Model estimations and subsequent forecasts are generated by pypfilt.forecast(), as illustrated in the example above.

This function takes the following arguments:

  • A parameter dictionary;
  • The start and end of the simulation period (datetime.date instances);
  • Any number of observation streams;
  • The dates at which forecasts should be generated (a datetime.date list);
  • A summary object to calculate relevant statistics; and
  • The output file, if desired, otherwise set to None.

When generating forecasts on a regular basis (e.g., daily or weekly, in response to new or updated observations) the particle states can be saved to disk to greatly improve the speed with which the forecasts are generated.
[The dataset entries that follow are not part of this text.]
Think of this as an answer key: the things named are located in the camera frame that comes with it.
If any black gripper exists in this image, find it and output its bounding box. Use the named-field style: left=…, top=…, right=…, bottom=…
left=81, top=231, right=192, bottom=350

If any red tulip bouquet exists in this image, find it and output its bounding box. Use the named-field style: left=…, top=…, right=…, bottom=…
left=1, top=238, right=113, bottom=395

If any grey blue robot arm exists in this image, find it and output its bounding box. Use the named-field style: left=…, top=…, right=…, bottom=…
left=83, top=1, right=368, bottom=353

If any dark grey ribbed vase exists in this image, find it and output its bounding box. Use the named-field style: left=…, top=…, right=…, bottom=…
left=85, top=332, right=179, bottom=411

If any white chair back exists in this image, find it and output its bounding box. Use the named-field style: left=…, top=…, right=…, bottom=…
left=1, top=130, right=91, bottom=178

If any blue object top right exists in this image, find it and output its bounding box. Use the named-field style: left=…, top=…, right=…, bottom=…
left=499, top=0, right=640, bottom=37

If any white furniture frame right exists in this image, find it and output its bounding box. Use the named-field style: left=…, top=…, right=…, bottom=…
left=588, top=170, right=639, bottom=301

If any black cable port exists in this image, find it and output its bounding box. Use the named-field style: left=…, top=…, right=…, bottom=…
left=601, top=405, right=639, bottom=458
This is enabled by defining a cache file:

# If the location is not an absolute path, it is defined
# relative to the output directory, params['out_dir'].
params['hist']['cache_file'] = 'cache.hdf5'

Forecast plots

The code presented here is available in the doc/example directory. To generate and plot forecasts for this system, run the following commands from the root directory of the pypfilt repository:

./doc/example/run.py
./doc/example/plot.R

This will generate forecasts (stored in ./doc/example/example.hdf5) and plot the credible intervals for \(x(t)\) and \(\alpha\). Important: the plotting script requires a working version of R and the following packages: ggplot2, rhdf5, and scales.

Credible intervals for x and alpha.

Credible intervals for \(\alpha\) (top row) and \(x\) (bottom row, plotted against the observations), shown for each forecast (identified by date at the top of the plot). Note that the right-most plots (“2009–2–12”) show the credible intervals obtained by using all of the observations.
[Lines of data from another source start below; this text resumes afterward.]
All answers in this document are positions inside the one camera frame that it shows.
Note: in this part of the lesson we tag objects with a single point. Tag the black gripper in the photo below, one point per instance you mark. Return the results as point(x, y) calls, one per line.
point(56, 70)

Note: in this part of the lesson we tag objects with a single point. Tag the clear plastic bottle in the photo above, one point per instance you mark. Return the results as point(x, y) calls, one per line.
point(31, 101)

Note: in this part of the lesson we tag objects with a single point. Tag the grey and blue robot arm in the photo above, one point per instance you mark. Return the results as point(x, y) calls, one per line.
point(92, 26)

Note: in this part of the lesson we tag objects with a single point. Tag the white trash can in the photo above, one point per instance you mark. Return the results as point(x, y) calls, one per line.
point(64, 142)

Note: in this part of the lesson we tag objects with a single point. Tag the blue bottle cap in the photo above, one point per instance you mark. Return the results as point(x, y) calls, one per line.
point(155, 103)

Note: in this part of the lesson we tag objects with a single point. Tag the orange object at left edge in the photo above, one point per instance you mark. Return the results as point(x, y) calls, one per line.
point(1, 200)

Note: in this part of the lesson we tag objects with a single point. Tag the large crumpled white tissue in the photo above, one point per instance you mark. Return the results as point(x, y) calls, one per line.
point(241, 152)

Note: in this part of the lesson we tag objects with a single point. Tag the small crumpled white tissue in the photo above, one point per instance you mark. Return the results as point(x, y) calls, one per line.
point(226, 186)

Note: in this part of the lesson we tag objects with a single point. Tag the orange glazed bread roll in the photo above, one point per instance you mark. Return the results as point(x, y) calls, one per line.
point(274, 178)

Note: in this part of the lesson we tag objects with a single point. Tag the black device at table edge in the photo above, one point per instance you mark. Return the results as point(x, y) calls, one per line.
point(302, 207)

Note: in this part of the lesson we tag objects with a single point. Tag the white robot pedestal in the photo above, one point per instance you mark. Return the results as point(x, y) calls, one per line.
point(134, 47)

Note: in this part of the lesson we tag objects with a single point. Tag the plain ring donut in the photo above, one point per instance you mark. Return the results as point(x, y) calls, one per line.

To generate and plot forecasts that use the post-regularisation particle filter (post-RPF), run the following commands from the root directory of the pypfilt repository:

./doc/example/run.py --regularisation
./doc/example/plot.R

This will generate forecasts (./doc/example/example-rpf.hdf5) and plot the credible intervals.

Credible intervals for x and alpha when using the post-regularisation particle filter (post-RPF).

Credible intervals for \(\alpha\) and \(x\) when using the post-regularisation particle filter (post-RPF).